The vehicle’s destination had once been the weekend Dacha of some senior Russian bureaucrat. Now, without its tenants and their access to government funds, it had suffered severely from the ravages of long frozen winters and short blistering summers. At the edge of the vast forest of birch encircling the house, a pair of huge Russian trucks was hidden.
In the back of the approaching van sat two men, deafened by the cacophony of the rain pounding on the roof. The van driver got out, slipped on the soft earth and fell onto one knee. He swore and made an attempt to wipe the mud off his new American jeans, but quickly realised it was hopeless. The men in the back of the van watched with sullen amusement as the driver struggled through the mud to the nearest of the trucks. He opened the door and climbed in.
“I’ve got them,” he said to the two silhouetted figures in the cab. “Fifty US dollars a piece.”
The smaller of the two pulled an envelope from an inside pocket, slit it open and counted out the money.
“And fifty for me, that’s what we agreed,” the driver added, as if uncertain that the bargain would be kept.

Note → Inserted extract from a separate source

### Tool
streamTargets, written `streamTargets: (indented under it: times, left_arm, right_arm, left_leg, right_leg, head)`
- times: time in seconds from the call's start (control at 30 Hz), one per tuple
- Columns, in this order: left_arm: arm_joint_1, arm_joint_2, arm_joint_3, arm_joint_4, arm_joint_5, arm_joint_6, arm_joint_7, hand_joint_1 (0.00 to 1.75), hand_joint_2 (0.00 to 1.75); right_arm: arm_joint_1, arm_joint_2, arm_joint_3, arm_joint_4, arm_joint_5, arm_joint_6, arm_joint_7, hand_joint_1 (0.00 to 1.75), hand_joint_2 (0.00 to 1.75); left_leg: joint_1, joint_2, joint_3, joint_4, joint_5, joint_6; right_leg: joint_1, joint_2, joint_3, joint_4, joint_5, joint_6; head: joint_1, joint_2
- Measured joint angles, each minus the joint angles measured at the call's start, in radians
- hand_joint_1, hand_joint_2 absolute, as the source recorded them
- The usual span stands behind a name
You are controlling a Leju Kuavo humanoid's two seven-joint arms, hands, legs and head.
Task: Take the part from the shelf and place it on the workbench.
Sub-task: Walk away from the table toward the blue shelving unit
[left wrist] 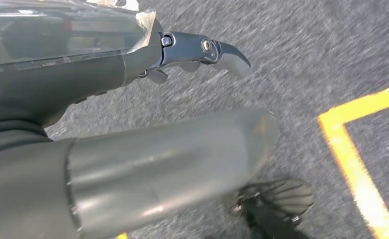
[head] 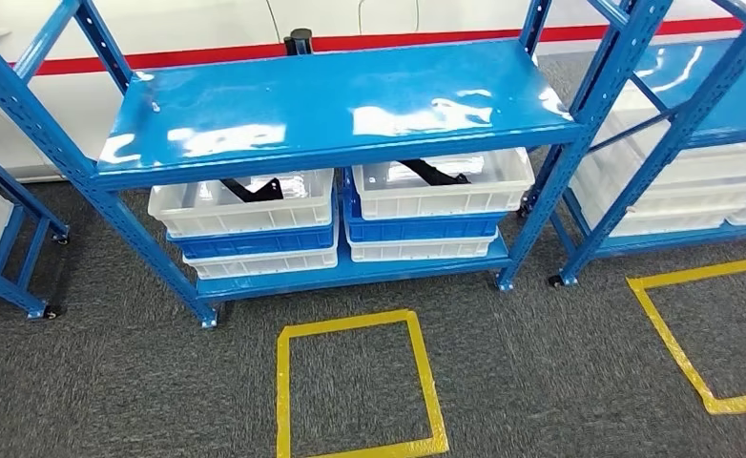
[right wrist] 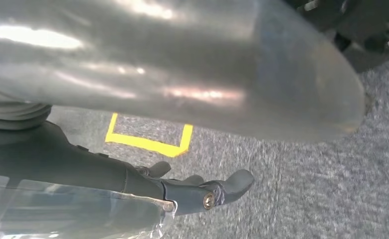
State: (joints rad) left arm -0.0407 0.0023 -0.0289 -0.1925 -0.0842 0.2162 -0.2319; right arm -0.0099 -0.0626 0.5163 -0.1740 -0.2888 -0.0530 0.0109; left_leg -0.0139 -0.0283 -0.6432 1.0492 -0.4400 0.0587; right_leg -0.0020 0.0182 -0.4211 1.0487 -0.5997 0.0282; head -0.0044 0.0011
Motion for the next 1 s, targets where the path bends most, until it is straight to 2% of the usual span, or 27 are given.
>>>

The man counted out five more ten-dollar bills and said, with a heavy Russian accent, “They are to be there by three, unloaded and away by four thirty and back here by seven. There’s help at the other end to unload. We’re leaving now; wait five minutes, then move.”
The two Russians climbed out of the truck and picked their way through the
mud to a Zil limousine parked deeper among the trees.
“So the price of silence remains affordable,” the Russian said as he took the envelope from his coat and divided the remaining dollar bills with his colleague.
The Zil started reluctantly and drove slowly forward to the centre of the track where the ground was hardest.
“Silence is all that’s worth buying in this country,” the second man said.
As the limousine departed, the van driver opened the rear doors and waved a ten-dollar bill at each of the men inside.
“Out. Ten dollars now and ten more when you get back – if you’re on time. If you’re not, you’ll have the Russians to answer to.”
The two men got out of the van and traded exposure to the downpour against an opportunity to stretch their stiffened limbs. Like a pair of bad-tempered dogs, they tried to shake off the rain as they plodded and slid across the mud to the trucks. The van driver disappeared into the trees. Moments later he reappeared at the wheel of a four-wheel-drive Audi that disappeared at speed towards the main road.
“Lucky bastard,” one of the men said.
The truck engines were warm and started easily. The big heaters, designed for Siberia, began to do their work and both drivers started to relax. The mood did not last long. The rain and unaccustomed traffic had churned the track into a quagmire. The Polish drivers, unfamiliar with the heavy Russian-built vehicles, had difficulty in controlling them.
As they inched forward, the rain grew heavier and the noise of it on the bare metal roofs of the cabs made their ears ring and drowned out thought. In the lead truck, the driver reached for the vodka bottle inside his jacket. It was a badly timed move, because at the same moment the truck began to slide sideways off the track. The driver cursed and slammed the gear lever into reverse, but the wheels spun and dug deeper into the mud. He tried going forward again, but the wheels continued to spin and soon the truck became completely bogged down. His first thought was to stay in the cab, keep the heater running and wait for daylight. It was fear of their Russian paymasters that drove the drivers out into the rain with fire axes taken from the back of the cab. They spent hours hacking down birch branches to give the wheels grip. Metre by metre the trucks moved forward until they regained firmer ground where the trees began to thin out at the edge of the forest. By the time they got to the Warsaw–Bialystok road, they were cold, wet, angry and hours behind schedule.